== WORK TASK ==
List each line of the data that holds the string "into".

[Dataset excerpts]
+--
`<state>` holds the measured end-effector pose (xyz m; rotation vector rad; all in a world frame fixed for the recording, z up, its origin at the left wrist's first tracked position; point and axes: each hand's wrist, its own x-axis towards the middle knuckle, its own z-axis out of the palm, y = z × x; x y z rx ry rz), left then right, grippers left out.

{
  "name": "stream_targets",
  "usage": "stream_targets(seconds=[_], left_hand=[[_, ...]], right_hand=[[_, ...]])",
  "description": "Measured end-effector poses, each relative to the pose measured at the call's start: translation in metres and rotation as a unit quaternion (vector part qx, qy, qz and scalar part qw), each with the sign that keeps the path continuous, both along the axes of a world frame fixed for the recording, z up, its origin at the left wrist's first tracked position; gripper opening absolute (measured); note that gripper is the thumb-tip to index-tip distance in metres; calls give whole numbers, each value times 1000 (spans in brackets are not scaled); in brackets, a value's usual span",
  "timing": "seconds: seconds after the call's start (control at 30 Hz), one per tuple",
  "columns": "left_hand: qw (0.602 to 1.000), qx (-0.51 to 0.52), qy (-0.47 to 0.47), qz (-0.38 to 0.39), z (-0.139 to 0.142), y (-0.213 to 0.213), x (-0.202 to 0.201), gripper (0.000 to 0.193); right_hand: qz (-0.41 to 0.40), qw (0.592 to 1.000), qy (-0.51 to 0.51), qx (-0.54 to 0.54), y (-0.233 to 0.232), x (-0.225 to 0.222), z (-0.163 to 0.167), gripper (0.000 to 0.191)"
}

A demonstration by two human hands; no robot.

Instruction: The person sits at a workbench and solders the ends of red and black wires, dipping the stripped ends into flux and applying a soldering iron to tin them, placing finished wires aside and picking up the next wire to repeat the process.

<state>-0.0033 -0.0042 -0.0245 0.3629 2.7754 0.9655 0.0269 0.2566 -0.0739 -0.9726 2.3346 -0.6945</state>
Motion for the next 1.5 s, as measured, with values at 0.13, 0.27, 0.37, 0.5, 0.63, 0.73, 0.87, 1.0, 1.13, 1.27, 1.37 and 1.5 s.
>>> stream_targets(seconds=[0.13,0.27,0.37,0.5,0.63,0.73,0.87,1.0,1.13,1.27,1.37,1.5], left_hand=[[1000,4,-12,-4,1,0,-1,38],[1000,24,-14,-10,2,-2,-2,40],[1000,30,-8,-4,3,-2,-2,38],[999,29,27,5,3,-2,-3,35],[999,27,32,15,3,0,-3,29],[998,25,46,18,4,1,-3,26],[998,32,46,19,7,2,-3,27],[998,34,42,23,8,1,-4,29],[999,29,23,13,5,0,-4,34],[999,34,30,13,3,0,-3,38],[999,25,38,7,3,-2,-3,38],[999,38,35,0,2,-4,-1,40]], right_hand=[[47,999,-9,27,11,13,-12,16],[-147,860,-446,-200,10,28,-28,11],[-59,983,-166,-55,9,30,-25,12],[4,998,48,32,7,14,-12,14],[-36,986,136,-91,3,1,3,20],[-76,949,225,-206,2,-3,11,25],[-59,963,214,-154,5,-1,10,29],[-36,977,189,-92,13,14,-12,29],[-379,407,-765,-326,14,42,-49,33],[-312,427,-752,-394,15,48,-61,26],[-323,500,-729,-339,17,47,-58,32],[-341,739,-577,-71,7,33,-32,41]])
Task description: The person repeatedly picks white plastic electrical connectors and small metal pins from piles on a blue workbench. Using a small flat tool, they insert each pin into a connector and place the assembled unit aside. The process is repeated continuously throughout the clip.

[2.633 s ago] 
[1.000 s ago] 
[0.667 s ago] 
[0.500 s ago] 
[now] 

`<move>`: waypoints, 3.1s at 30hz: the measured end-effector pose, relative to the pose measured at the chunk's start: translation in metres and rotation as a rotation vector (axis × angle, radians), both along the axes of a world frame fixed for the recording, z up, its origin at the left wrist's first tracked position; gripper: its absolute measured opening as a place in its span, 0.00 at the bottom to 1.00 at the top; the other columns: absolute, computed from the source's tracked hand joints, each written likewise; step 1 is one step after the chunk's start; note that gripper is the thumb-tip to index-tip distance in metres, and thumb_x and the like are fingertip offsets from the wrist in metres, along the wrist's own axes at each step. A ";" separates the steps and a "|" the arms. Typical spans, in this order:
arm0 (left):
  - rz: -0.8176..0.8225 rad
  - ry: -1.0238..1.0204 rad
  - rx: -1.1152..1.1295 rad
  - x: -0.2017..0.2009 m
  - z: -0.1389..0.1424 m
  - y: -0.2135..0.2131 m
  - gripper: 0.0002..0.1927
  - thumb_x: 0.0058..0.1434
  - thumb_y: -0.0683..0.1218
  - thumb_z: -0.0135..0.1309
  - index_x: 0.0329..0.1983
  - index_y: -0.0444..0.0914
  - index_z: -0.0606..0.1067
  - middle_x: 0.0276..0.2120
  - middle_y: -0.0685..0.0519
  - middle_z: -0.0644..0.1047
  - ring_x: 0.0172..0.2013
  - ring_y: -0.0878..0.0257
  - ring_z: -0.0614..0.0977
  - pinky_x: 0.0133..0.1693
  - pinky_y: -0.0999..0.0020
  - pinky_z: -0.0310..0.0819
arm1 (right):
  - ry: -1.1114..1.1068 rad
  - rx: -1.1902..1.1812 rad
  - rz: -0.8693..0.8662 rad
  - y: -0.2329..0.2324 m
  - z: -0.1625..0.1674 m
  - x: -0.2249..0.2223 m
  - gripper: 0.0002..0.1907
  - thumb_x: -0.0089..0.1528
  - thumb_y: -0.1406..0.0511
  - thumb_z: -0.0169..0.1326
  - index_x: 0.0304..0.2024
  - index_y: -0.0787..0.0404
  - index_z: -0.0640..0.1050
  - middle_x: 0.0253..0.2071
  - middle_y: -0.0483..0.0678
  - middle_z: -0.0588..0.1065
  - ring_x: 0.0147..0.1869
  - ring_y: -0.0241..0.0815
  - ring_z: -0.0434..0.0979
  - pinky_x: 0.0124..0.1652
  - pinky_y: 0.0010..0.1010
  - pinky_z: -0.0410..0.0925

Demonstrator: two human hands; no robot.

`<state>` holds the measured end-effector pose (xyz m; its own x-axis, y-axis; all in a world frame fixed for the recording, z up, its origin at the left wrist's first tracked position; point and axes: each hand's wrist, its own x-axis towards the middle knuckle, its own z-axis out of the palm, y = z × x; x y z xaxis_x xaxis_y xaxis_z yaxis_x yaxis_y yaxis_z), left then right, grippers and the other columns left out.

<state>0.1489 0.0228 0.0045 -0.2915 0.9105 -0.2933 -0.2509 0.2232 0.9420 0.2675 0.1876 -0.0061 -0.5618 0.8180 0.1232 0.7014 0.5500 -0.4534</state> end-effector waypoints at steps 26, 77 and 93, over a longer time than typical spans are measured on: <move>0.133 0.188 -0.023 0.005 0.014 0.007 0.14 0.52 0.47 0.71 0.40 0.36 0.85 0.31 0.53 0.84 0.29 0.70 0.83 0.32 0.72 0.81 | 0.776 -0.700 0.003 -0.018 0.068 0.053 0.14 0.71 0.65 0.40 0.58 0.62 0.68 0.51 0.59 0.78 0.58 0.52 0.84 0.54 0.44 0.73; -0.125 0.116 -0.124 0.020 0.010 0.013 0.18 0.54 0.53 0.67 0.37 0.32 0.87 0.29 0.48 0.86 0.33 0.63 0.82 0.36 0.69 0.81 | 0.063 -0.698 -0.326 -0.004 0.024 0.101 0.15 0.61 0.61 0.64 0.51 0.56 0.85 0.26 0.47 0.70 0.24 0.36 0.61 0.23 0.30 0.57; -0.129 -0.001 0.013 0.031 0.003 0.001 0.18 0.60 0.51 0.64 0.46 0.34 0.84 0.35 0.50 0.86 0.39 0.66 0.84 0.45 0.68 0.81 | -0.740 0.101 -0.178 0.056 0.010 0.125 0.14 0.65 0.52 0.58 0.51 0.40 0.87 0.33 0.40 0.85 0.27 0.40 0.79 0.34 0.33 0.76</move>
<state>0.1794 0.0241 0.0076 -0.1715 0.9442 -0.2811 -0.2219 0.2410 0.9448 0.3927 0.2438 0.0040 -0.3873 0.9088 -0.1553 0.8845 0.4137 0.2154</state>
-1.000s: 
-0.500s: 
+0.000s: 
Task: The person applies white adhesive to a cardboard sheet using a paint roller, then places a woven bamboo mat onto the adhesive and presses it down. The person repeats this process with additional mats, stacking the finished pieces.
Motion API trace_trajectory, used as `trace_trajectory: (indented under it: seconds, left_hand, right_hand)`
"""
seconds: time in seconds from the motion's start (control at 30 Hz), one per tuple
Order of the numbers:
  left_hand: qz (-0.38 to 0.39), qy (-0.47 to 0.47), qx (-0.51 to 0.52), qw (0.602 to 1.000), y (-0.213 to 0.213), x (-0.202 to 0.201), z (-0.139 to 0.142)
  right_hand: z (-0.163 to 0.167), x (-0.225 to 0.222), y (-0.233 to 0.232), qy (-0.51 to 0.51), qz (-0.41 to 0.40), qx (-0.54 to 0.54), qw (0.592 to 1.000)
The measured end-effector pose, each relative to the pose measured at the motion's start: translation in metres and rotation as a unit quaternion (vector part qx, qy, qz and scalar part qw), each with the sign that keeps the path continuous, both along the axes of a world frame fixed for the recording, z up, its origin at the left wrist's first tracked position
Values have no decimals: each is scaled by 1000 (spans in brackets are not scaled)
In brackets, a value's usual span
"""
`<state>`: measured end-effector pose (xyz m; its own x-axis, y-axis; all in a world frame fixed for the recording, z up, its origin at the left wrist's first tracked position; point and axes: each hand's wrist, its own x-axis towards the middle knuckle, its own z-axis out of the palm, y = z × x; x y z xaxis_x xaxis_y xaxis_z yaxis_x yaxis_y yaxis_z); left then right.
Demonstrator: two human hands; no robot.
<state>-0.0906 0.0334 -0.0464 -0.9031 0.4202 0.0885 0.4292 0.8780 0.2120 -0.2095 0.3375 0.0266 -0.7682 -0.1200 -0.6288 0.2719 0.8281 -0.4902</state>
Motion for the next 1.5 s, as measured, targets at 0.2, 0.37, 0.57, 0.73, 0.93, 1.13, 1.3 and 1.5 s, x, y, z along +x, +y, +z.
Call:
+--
== REPLY ==
Instruction: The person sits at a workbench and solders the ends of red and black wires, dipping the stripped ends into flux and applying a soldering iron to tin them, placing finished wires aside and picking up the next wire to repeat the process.
Task description: The person repeatedly picks white plastic electrical connectors and small metal pins from piles on a blue workbench. Using a small flat tool, they insert each pin into a connector and place the assembled unit aside. The process is repeated continuously throughout the clip.

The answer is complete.